** SOURCE DATA follows **

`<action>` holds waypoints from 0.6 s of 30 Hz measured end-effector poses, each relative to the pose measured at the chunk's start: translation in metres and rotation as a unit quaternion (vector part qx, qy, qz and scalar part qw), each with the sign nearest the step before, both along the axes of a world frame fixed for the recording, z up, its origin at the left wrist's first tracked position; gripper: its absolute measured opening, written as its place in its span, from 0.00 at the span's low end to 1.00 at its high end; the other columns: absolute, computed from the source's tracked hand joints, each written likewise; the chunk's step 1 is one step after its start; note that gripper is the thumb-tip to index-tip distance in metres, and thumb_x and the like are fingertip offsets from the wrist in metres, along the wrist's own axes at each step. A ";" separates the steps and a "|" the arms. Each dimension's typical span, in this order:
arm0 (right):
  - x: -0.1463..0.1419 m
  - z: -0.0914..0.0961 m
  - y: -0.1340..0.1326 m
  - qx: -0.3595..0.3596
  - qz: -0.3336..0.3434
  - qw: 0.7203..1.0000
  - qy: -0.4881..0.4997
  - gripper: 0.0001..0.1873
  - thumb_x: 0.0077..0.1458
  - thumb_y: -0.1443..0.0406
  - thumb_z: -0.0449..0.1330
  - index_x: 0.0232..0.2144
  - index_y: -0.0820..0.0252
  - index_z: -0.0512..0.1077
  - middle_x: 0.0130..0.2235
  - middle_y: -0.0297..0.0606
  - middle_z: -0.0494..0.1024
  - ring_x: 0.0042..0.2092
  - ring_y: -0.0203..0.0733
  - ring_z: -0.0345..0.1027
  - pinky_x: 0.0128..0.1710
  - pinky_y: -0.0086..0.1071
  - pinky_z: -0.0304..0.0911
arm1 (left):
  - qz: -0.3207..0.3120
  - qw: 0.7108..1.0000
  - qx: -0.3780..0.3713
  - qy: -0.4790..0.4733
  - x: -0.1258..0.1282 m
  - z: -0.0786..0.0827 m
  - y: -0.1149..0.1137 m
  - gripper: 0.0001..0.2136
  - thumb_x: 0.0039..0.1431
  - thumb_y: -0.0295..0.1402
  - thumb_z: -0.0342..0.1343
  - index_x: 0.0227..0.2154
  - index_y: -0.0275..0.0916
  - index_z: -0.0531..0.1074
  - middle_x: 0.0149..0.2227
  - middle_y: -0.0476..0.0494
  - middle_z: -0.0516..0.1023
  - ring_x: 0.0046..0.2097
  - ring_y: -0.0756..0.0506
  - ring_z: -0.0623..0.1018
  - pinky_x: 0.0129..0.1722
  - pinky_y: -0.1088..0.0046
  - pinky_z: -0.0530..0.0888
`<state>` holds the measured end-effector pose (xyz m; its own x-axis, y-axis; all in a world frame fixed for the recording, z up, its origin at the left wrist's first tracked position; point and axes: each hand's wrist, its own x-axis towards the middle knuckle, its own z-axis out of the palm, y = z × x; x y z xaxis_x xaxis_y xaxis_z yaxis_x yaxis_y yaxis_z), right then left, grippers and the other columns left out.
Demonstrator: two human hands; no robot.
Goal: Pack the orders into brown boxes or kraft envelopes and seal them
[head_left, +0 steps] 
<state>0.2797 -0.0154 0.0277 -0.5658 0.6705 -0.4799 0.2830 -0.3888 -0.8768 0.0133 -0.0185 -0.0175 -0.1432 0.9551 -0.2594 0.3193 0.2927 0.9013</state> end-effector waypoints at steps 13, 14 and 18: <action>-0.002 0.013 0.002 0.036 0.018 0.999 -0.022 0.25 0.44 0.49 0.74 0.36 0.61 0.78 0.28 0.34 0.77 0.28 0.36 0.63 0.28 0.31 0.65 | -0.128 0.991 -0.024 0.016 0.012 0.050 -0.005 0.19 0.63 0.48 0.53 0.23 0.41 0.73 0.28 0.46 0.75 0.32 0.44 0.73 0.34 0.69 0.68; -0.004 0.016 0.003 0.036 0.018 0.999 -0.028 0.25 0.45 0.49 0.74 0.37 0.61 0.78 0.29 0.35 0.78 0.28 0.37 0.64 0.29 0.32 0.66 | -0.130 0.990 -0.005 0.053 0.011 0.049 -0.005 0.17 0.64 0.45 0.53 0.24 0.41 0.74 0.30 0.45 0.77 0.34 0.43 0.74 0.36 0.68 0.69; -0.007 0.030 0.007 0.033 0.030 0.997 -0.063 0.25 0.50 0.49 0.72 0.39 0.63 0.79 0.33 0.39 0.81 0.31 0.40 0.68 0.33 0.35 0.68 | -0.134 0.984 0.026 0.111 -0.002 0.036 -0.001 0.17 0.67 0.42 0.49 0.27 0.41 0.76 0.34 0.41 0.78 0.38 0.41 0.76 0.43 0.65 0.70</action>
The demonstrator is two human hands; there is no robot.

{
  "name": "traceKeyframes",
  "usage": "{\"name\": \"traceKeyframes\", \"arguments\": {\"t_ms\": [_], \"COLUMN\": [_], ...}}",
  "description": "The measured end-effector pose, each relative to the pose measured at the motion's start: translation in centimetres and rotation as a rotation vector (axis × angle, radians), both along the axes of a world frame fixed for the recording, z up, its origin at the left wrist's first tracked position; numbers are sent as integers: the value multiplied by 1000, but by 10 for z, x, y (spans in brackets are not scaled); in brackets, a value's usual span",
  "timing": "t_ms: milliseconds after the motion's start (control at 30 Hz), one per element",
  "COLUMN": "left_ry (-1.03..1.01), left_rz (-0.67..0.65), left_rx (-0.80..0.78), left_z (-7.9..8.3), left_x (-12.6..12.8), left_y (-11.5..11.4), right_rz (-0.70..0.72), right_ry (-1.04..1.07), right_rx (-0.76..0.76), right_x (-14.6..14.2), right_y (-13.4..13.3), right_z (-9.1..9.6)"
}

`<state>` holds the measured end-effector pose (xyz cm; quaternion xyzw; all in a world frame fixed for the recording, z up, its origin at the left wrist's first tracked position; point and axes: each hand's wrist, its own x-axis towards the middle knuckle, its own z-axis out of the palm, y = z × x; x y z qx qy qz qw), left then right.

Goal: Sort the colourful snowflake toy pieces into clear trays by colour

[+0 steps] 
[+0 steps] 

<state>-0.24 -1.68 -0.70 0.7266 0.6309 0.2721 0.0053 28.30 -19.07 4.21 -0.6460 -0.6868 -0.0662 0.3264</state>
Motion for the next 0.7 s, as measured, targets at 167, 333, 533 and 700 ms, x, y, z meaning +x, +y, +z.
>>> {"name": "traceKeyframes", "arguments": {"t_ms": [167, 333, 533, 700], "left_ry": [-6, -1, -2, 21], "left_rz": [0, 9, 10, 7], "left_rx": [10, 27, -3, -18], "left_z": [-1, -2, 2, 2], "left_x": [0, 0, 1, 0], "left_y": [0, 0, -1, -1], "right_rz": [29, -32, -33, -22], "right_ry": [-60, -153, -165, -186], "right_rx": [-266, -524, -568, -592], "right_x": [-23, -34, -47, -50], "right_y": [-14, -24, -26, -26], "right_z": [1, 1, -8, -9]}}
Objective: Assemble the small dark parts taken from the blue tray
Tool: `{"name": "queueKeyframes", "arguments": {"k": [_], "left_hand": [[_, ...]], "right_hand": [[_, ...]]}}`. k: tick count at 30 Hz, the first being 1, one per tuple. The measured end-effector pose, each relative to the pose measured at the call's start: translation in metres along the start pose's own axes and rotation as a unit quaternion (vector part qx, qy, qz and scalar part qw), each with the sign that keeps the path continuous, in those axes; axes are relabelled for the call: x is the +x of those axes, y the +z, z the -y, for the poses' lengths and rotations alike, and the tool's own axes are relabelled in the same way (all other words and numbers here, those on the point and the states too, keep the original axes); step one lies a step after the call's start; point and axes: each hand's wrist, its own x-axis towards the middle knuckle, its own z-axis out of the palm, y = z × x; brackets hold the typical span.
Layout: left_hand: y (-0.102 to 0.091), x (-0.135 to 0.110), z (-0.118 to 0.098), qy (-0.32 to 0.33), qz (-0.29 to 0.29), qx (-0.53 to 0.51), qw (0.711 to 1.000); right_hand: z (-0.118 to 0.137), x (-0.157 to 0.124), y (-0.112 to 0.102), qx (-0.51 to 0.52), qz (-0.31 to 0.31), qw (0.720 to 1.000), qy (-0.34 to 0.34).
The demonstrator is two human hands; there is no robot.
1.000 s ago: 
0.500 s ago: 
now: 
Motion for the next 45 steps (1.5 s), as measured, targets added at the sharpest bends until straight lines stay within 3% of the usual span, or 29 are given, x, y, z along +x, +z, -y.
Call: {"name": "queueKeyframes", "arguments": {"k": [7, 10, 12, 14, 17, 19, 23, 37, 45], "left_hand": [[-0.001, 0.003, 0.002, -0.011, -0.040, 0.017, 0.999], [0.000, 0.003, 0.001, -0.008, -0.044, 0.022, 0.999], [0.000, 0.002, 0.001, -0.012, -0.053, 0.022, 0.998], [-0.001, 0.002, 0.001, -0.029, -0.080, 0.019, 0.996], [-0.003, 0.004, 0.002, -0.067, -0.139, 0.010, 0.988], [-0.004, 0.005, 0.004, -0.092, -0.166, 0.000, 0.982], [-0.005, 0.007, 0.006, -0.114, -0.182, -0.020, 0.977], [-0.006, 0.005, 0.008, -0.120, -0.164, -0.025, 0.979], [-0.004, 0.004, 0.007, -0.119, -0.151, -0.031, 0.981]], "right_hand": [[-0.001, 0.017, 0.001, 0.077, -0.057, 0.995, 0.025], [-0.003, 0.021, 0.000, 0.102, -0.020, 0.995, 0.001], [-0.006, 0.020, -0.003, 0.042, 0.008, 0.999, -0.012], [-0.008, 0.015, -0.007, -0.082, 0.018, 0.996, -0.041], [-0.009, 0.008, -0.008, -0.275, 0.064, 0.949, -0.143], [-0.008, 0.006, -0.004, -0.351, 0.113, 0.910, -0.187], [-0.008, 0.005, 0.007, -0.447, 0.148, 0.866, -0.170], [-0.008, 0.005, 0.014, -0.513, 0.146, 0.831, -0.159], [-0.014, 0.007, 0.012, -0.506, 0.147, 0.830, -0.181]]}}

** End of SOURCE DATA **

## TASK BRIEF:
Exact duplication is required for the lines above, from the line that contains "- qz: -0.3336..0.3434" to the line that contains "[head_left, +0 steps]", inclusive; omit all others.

## ANSWER SECTION:
  - qz: -0.3336..0.3434
  - qw: 0.7203..1.0000
  - qy: -0.4881..0.4997
  - gripper: 0.0001..0.1873
  - thumb_x: 0.0077..0.1458
  - thumb_y: -0.1443..0.0406
  - thumb_z: -0.0449..0.1330
  - index_x: 0.0232..0.2144
  - index_y: -0.0820..0.0252
  - index_z: -0.0512..0.1077
  - middle_x: 0.0130..0.2235
  - middle_y: -0.0297..0.0606
  - middle_z: -0.0494..0.1024
  - ring_x: 0.0042..0.2092
  - ring_y: -0.0203..0.0733
  - ring_z: -0.0345..0.1027
  - pinky_x: 0.0128..0.1710
  - pinky_y: -0.0086..0.1071
  - pinky_z: -0.0304..0.0911
arm1 (left):
  - qz: -0.3207..0.3120
  - qw: 0.7108..1.0000
  - qx: -0.3780..0.3713
  - qy: -0.4790..0.4733
  - x: -0.1258..0.1282 m
  - z: -0.0786..0.0827 m
  - y: -0.1149..0.1137 m
  - gripper: 0.0001..0.2136
  - thumb_x: 0.0039..0.1431
  - thumb_y: -0.0295..0.1402
  - thumb_z: -0.0342..0.1343
  - index_x: 0.0227..0.2154
  - index_y: -0.0275..0.0916
  - index_z: -0.0531..0.1074
  - middle_x: 0.0149..0.2227
  - middle_y: -0.0476..0.0494
  - middle_z: -0.0516..0.1023
  - ring_x: 0.0046..0.2097
  - ring_y: -0.0756..0.0506
  - ring_z: -0.0623..0.1018
  - pinky_x: 0.0129..0.1722
  - pinky_y: -0.1088..0.0046
  - pinky_z: -0.0530..0.0888
`<state>` holds the measured end-effector pose (xyz m; its own x-axis, y-axis; all in a world frame fixed for the recording, z up, its origin at the left wrist's first tracked position; point and axes: each hand's wrist, its own x-axis towards the middle knuckle, its own z-axis out of the palm, y = z × x; x y z xaxis_x xaxis_y xaxis_z yaxis_x yaxis_y yaxis_z), right then left, grippers and the other columns left out.
Demonstrator: two human hands; no robot.
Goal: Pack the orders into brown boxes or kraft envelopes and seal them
[head_left, +0 steps] 

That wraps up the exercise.